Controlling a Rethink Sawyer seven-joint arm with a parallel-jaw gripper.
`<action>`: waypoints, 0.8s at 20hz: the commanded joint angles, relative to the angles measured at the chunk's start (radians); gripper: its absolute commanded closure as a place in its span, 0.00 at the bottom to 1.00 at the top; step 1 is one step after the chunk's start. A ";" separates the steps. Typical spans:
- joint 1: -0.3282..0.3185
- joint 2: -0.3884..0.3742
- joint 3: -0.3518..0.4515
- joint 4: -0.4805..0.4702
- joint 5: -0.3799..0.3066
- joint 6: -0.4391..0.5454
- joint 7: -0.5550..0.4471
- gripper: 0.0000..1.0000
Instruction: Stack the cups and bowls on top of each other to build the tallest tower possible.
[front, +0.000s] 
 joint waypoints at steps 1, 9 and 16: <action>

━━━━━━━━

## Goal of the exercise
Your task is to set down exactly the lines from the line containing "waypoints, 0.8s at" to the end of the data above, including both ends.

## Result of the exercise
`<action>`: waypoints, 0.8s at 20hz: the commanded joint angles, relative to the angles measured at the chunk's start (radians); gripper: its absolute commanded closure as a place in its span, 0.00 at the bottom to 1.00 at the top; step 1 is one step after the chunk's start. A ";" separates the steps. Typical spans:
- joint 1: -0.3282..0.3185
- joint 2: -0.3884..0.3742
- joint 3: -0.3518..0.4515
- joint 4: -0.4805..0.4702
- joint 5: -0.3799..0.3066
- joint 6: -0.4391..0.5454
- joint 7: -0.5550..0.4471
- gripper: 0.0000..1.0000
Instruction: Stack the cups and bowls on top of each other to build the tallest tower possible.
[front, +0.000s] 
 joint waypoints at steps 1, 9 and 16: <action>

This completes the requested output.